#### WHAT YOU NEED TO DO:
Each line starting at the one that contains "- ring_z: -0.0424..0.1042" and ending at the one that contains "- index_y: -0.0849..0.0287" must be returned exactly, and the rest of the listing is left out.

══ DATA EXCERPT ══

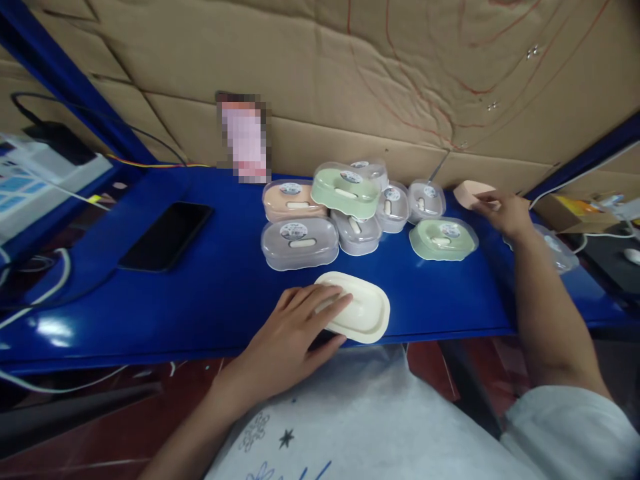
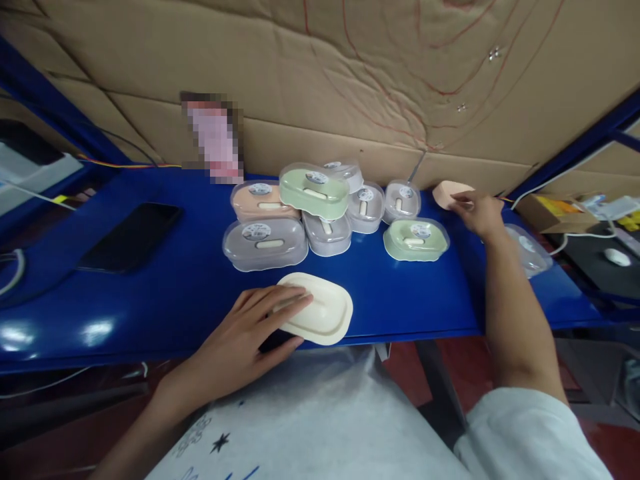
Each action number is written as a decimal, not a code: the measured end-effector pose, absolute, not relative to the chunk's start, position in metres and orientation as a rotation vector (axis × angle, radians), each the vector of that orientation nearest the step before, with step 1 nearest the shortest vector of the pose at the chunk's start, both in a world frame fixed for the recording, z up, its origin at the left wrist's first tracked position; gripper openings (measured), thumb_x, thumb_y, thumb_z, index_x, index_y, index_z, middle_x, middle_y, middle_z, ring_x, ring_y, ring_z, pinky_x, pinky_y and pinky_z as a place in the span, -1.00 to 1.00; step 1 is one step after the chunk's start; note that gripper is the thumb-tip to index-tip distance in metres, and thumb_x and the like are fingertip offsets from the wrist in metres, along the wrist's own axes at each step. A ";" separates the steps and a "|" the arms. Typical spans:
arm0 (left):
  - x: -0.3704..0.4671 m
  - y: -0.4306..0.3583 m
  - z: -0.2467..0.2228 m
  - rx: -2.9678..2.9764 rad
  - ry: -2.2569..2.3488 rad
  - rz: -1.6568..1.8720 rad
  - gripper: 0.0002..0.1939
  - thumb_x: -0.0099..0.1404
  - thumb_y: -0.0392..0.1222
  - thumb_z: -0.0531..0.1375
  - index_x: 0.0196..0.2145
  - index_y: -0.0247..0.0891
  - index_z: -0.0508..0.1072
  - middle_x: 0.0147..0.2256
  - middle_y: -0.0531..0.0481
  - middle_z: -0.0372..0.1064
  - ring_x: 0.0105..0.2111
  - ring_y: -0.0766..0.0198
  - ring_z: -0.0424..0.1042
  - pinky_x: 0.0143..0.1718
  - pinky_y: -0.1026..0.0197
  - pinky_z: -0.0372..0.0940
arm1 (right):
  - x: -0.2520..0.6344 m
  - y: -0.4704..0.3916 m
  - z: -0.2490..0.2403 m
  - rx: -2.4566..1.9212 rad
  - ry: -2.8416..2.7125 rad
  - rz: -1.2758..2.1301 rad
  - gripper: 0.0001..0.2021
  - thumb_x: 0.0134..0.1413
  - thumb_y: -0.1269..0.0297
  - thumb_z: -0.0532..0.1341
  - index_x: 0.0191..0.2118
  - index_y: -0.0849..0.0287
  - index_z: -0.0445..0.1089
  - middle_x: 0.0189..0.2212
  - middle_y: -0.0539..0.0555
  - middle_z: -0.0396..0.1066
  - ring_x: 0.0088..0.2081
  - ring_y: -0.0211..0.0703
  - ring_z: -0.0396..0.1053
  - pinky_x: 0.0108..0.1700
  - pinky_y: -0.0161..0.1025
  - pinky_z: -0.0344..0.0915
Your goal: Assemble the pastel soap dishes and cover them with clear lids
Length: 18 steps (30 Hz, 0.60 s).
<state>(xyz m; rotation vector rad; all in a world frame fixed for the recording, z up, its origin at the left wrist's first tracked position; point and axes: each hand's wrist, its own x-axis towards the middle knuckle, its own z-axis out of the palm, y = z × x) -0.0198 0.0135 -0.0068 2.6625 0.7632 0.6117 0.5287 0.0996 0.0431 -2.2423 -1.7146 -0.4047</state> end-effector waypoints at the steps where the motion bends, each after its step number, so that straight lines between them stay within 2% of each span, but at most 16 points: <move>1: -0.020 0.013 -0.006 2.647 0.763 0.615 -0.47 0.54 -0.14 0.18 0.40 -0.11 0.21 0.34 -0.13 0.32 0.31 -0.02 0.31 0.26 -0.12 0.26 | 0.524 0.098 0.048 -2.226 -1.676 -0.418 -0.70 0.36 0.20 0.21 0.01 0.27 0.57 -0.08 0.34 0.62 -0.07 -0.01 0.51 -0.03 -0.13 0.30; 5: -0.019 0.012 -0.004 2.551 0.814 0.623 -0.42 0.50 -0.15 0.22 0.40 -0.11 0.19 0.32 -0.13 0.34 0.28 -0.02 0.35 0.28 -0.11 0.29 | 0.470 0.073 0.075 -1.808 -1.575 -0.598 -0.65 0.41 0.14 0.22 0.07 0.31 0.55 -0.08 0.33 0.60 -0.16 -0.07 0.53 -0.10 -0.18 0.38; 7: -0.018 0.010 -0.007 2.528 0.865 0.654 -0.35 0.51 -0.12 0.24 0.44 -0.06 0.12 0.36 -0.15 0.28 0.30 -0.04 0.33 0.30 -0.13 0.31 | 0.419 0.050 0.086 -1.437 -1.690 -0.650 -0.71 0.36 0.13 0.32 0.00 0.23 0.60 -0.16 0.24 0.62 -0.20 -0.09 0.53 -0.10 -0.17 0.40; 8: -0.018 0.010 -0.008 2.524 0.889 0.685 -0.31 0.51 -0.10 0.24 0.47 -0.04 0.08 0.40 -0.17 0.21 0.33 -0.06 0.29 0.31 -0.14 0.31 | 0.391 0.037 0.089 -1.314 -1.787 -0.650 -0.76 0.33 0.19 0.36 0.00 0.19 0.60 -0.16 0.21 0.62 -0.19 -0.09 0.54 -0.08 -0.15 0.41; 11: -0.017 0.009 -0.013 2.536 0.949 0.837 -0.20 0.49 -0.10 0.28 0.52 -0.01 -0.02 0.50 -0.23 -0.06 0.41 -0.11 0.19 0.34 -0.17 0.32 | 0.307 0.005 0.082 -0.983 -2.222 -0.463 -0.77 0.32 0.30 0.38 0.07 0.10 0.56 -0.14 0.14 0.63 -0.12 -0.03 0.58 -0.03 -0.08 0.48; 13: -0.017 0.009 -0.015 2.563 0.954 0.921 -0.13 0.47 -0.10 0.31 0.54 0.01 -0.07 0.53 -0.25 -0.18 0.44 -0.17 0.12 0.36 -0.21 0.29 | 0.265 -0.004 0.068 -0.860 -2.392 -0.307 -0.77 0.38 0.30 0.32 0.10 0.14 0.53 -0.14 0.13 0.64 -0.10 -0.03 0.60 -0.02 -0.08 0.53; 16: -0.016 0.011 -0.015 2.632 0.906 0.878 -0.15 0.48 -0.12 0.29 0.54 0.03 -0.05 0.53 -0.23 -0.18 0.48 -0.21 0.03 0.39 -0.29 0.24 | 0.237 -0.004 0.045 -0.801 -2.445 -0.082 -0.74 0.47 0.28 0.22 0.15 0.20 0.49 -0.11 0.15 0.64 -0.03 -0.04 0.60 0.02 -0.09 0.57; 18: -0.015 0.012 -0.015 2.648 0.889 0.827 -0.23 0.50 -0.12 0.27 0.52 -0.01 0.02 0.51 -0.24 -0.07 0.47 -0.19 0.09 0.37 -0.28 0.27 | 0.237 0.000 0.037 -0.766 -2.484 0.053 -0.65 0.52 0.24 0.16 0.29 0.18 0.40 0.05 0.18 0.60 0.14 -0.04 0.54 0.18 -0.05 0.52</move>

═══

#### EXERCISE SOLUTION:
  - ring_z: -0.0424..0.1042
  - pinky_x: 0.0143..0.1718
  - pinky_y: -0.1026..0.0197
  - pinky_z: -0.0372..0.0940
arm1 (right):
  - x: -0.2520..0.6344 m
  - y: -0.4704..0.3916 m
  - z: -0.2490..0.2403 m
  - rx: -2.4566..1.9212 rad
  - ry: -2.8416..2.7125 rad
  - rz: -1.2758..2.1301 rad
  - gripper: 0.0001..0.2021
  - thumb_x: 0.0134..0.1413
  - thumb_y: -0.1269..0.0297
  - thumb_z: -0.0532..0.1341
  - index_x: 0.0191..0.2118
  - index_y: -0.0849..0.0287

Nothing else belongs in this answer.